§ Problem statement:
Starting at the first line of the data below, write out each line exactly until you reach the line containing "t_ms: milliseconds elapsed", and include that line too.

◇ ◇ ◇ ◇

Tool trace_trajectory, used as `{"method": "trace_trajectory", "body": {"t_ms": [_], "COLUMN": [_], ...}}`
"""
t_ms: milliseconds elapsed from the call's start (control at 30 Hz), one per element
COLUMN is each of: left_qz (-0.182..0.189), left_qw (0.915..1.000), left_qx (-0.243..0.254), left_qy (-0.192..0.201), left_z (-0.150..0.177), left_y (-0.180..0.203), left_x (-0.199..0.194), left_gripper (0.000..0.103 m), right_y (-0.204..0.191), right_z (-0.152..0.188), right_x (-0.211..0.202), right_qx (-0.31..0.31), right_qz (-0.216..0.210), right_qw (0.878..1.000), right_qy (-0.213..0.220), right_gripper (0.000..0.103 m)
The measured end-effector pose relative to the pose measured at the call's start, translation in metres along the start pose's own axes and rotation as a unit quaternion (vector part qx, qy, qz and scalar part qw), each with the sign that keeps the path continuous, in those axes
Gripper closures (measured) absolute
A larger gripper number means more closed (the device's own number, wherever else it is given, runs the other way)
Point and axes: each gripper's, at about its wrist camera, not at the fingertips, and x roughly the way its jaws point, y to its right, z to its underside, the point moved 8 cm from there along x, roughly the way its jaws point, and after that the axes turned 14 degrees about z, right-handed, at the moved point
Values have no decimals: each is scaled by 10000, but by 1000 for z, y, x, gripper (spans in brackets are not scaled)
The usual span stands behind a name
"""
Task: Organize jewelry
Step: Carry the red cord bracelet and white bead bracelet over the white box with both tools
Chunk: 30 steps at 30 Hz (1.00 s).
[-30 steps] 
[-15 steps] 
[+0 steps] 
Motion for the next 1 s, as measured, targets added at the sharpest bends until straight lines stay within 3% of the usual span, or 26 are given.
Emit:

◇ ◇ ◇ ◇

§ Task answer:
Tool trace_trajectory, used as `{"method": "trace_trajectory", "body": {"t_ms": [_], "COLUMN": [_], ...}}`
"""
t_ms: milliseconds elapsed from the call's start (control at 30 Hz), one per element

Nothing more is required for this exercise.